# "YANKEE" Radio Tools store counter display



## jamesicus (Jan 11, 2011)

*Radio Tools mahogany base store counter display (front view)*










*Radio Tools mahogany base store counter display (rear view)*

(Replica base)

Why did North Bros. even produce Radio Tools? In the days of Radio's infancy - the 1920s and early 1930s - radio manufacture and rebuild was very much the province of wood workers (including cabinet and furniture makers). The chassis for mounting components and the speaker cabinets were mostly made of wood. I think the No. 105 tool set was by far the one most purchased and used by hobbyists and those doing their own household repairs, while the Yankee No. 106 would have been mostly used by professional component installers and repairmen.










*No. 106 boxed Tool Set*

The catalog description for the No. 105 Tool Set asserts it is "The handiest set of tools ever made for the man who likes to work on radio, home electic appliances and odd jobs around the house and garage."

http://jp29.org/wwyankeeradio.htm - my "YANKEE" Radio Tools updated web page[/url]

James


----------



## jimmyb (Mar 21, 2013)

The Yankee screwdriver brings back memories. I was an apprentice IBEW electrician in the 60's. We learned about the Yankee and found we could "trim out" the switches and receptacles much faster than with a regular screwdriver. The mounting screws were long and took a little while.

Well once the Union found out what we were doing they forbade us from using them on the job .


----------



## clieb91 (Aug 17, 2007)

Those are two really nice looking sets of tools. I have a small collection of Yankee Screwdrivers and found them to come in handy every so often.

CtL


----------



## Brit (Aug 14, 2010)

James - Thanks for posting those two sets. They're beautiful and useful tools, built to last and you can't ask for more than that.


----------



## jamesicus (Jan 11, 2011)

jimmyb wrote:

"The Yankee screwdriver brings back memories. I was an apprentice IBEW electrician in the 60's. We learned about the Yankee and found we could "trim out" the switches and receptacles much faster than with a regular screwdriver. The mounting screws were long and took a little while.

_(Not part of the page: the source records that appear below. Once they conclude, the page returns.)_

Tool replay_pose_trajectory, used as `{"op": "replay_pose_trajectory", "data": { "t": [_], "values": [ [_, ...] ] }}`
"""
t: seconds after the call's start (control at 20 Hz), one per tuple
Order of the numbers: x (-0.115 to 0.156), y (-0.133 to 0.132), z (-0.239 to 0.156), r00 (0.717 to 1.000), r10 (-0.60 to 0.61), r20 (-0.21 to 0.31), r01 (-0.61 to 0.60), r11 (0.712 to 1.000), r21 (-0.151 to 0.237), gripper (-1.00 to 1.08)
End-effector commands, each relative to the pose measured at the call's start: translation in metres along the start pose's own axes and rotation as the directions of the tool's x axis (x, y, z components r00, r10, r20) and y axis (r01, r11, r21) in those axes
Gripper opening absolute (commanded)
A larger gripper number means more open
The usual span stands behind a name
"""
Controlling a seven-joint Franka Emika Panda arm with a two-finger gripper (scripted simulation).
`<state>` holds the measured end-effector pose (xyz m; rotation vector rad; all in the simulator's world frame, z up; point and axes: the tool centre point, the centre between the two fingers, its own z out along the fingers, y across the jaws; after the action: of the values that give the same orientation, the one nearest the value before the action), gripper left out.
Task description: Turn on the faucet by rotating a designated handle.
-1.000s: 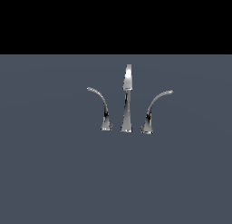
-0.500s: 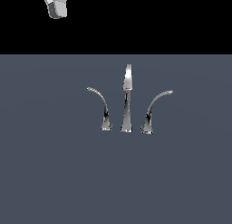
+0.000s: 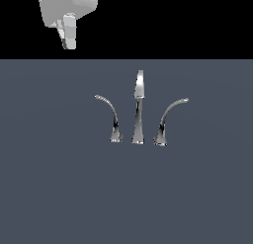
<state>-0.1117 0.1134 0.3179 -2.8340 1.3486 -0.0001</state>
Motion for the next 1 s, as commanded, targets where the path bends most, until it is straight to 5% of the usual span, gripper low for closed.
{"op": "replay_pose_trajectory", "data": {
  "t": [0.0, 0.5, 0.95],
  "values": [
    [0.005, -0.01, 0.01, 0.999, 0.054, 0.001, -0.054, 0.999, 0.001, -1.0],
    [0.03, -0.045, 0.048, 0.966, 0.258, 0.002, -0.258, 0.966, 0.002, -1.0],
    [0.06, -0.071, 0.084, 0.899, 0.438, 0.001, -0.438, 0.899, 0.001, -1.0]
  ]
}}
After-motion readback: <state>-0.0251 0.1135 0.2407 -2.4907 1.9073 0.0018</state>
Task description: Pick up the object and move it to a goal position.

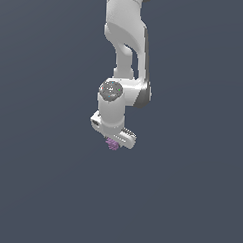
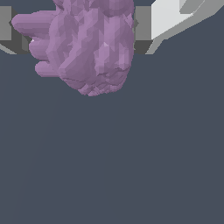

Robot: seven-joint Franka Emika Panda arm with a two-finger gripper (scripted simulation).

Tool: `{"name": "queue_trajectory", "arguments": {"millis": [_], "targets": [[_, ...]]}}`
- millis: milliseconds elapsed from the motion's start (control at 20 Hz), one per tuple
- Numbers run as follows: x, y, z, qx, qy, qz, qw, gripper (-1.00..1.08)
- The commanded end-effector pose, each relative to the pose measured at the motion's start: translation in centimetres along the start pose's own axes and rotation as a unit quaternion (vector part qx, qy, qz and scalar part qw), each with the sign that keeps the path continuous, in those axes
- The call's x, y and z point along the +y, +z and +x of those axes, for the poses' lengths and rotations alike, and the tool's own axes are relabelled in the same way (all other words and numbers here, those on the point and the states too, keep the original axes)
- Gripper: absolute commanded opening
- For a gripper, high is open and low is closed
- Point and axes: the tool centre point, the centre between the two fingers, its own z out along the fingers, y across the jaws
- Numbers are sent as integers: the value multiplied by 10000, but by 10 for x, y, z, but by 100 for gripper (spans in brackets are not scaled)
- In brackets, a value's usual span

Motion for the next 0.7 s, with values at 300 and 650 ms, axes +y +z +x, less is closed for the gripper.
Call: {"name": "queue_trajectory", "arguments": {"millis": [300, 650], "targets": [[-53, -79, -17, 7, 0, -4, 10000, -100], [-101, -150, -31, 8, 2, -6, 10000, -100]]}}
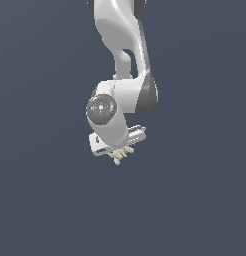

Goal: Pick up the object and move it to a goal position.

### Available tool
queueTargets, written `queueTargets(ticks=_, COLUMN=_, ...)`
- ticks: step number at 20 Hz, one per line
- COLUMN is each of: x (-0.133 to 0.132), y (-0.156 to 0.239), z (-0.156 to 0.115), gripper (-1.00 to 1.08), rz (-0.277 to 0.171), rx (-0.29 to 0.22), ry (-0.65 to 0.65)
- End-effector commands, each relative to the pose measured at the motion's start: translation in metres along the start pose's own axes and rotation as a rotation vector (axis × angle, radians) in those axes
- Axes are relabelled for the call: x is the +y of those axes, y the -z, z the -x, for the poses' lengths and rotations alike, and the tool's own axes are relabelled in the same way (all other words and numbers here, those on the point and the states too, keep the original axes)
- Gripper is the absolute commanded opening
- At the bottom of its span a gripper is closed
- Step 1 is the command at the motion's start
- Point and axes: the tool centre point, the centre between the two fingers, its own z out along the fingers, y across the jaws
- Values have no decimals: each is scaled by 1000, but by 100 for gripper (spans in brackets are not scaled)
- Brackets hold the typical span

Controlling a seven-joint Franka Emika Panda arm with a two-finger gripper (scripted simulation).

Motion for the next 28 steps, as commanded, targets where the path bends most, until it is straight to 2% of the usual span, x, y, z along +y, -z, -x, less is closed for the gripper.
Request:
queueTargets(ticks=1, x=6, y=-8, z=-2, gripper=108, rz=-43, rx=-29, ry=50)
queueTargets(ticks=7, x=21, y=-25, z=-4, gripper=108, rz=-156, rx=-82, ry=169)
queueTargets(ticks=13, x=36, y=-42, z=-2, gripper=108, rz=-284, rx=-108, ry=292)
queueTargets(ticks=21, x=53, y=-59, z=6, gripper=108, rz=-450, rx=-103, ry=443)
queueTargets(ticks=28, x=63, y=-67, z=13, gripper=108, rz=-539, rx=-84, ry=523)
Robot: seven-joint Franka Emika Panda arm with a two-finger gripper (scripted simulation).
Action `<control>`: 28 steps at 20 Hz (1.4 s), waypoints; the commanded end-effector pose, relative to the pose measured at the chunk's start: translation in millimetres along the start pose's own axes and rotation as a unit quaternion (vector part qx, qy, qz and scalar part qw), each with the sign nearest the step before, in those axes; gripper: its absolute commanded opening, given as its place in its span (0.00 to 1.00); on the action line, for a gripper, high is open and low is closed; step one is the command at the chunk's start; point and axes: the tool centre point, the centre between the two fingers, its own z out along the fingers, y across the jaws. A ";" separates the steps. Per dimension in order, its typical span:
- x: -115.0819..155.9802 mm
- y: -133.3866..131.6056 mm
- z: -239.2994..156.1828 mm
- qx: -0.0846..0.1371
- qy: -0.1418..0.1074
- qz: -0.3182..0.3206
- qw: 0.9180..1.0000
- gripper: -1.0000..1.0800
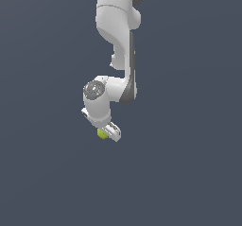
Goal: Pick up the object and move it to a goal position.
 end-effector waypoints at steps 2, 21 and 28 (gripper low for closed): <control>3.7 -4.8 -12.5 0.003 0.009 0.012 1.000 0.00; 33.1 -43.5 -148.4 0.026 0.107 0.161 0.981 0.00; 40.4 -54.6 -203.4 0.033 0.144 0.219 0.964 0.00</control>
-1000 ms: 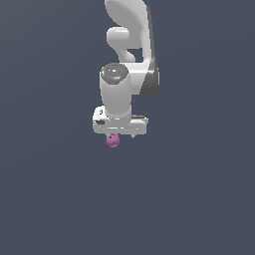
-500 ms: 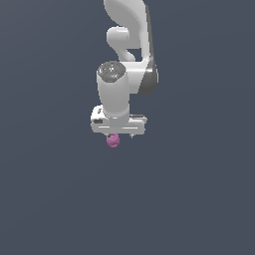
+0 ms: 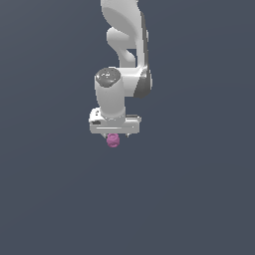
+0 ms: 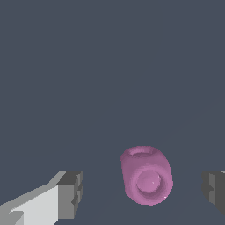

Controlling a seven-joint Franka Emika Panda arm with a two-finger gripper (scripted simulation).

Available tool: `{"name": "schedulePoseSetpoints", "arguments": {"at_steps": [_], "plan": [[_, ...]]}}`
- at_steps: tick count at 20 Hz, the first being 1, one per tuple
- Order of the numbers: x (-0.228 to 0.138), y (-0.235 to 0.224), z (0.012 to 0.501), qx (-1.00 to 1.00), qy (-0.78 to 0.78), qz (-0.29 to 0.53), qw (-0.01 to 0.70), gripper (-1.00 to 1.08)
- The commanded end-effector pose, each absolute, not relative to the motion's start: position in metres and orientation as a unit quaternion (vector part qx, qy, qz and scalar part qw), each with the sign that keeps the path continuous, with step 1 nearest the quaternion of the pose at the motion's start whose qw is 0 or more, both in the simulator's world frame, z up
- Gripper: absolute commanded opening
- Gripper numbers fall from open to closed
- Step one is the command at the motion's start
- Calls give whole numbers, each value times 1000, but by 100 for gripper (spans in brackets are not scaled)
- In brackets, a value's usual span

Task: Pick up the object and move it to a goal position.

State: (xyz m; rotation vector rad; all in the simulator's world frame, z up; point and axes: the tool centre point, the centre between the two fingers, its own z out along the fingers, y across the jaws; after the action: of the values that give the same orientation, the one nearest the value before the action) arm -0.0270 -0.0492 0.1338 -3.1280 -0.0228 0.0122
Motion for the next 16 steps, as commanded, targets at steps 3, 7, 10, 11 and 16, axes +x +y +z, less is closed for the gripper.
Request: {"name": "schedulePoseSetpoints", "arguments": {"at_steps": [3,7,10,11,16], "plan": [[-45,-62,113,-999,-38,2,3,100],[-58,-69,100,-998,-59,1,1,100],[-65,-73,94,-998,-70,0,1,100],[-66,-74,92,-997,-72,0,0,100],[-68,-75,90,-997,-75,1,0,100]]}}
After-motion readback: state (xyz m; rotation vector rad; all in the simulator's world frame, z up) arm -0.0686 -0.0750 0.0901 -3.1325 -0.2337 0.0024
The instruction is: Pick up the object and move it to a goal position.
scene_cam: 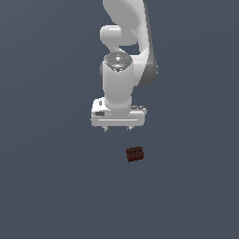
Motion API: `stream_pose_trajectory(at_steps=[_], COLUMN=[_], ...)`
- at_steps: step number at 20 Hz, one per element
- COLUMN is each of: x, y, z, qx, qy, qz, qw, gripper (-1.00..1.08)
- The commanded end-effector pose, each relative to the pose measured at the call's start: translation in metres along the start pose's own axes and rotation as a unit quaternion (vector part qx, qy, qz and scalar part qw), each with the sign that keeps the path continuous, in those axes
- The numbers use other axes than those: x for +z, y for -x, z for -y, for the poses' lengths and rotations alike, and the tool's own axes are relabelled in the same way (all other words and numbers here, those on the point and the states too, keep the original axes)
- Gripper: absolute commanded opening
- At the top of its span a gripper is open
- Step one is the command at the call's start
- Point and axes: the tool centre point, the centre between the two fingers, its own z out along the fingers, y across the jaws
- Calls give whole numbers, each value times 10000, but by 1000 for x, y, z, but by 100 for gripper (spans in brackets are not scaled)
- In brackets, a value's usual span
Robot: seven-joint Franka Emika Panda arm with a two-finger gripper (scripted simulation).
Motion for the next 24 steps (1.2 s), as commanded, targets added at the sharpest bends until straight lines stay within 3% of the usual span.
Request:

Well once the Union found out what we were doing they forbade us from using them on the job ."

Thank you for that neat anecdote Jimmy.

James


----------



## jamesicus (Jan 11, 2011)

clieb91 wrote:

"Those are two really nice looking sets of tools. I have a small collection of Yankee Screwdrivers and found them to come in handy every so often."

Thank you, Chris.

James


----------



## jamesicus (Jan 11, 2011)

Brit wrote:

"James - Thanks for posting those two sets. They're beautiful and useful tools, built to last and you can't ask for more than that."

Thanks Andy - I have been using "YANKEE" tools for seventy plus years - none have ever let me down.

James


----------



## Dusty56 (Apr 20, 2008)

Nice to see what used to be "top of the line" tools from the past. : ) How did you end up with them ?


----------



## jamesicus (Jan 11, 2011)

Dusty56 wrote:

"Nice to see what used to be "top of the line" tools from the past. : ) How did you end up with them ?"

No. 106 boxed Tool Sets are hard to come by and are pricey. I have found that the best way to assemble one is to search such venues as e-bay, Craig's List, Etsy, swap meets/flea markets and less common auction houses for "broken" sets - evidently some people would strip the boxed sets of the No. 1431 hand drills and the No. 230 ratchet tool holders following radio tool usage decline after WWII - the individual tool inserts often remain in place in the boxes which are often in very good condition. They are sometimes offered in the $30-$50 range as collectible wooden boxes or "curios" especially in less known venues and at swap meets/flea markets.

To restore "broken" sets to original configuration requires additional expenditures - No. 1431 hand drills are frequently available on e-bay in good condition for $20-$30 - the "toughie" (hard to come by) is the No. 230 ratchet tool holder which requires a lot of searching and patience - ones in good condition go for $40-$70.

So assembling a No. 106 Radio Tool set involves a lot of work and outlay of money. But the rewards can be significant - complete sets are very rare collector items and can bring several hundred dollars at auction.

James


----------



## Dusty56 (Apr 20, 2008)

Thank you for all that info : ) I'll have to keep an eye out for some of those pieces now.


----------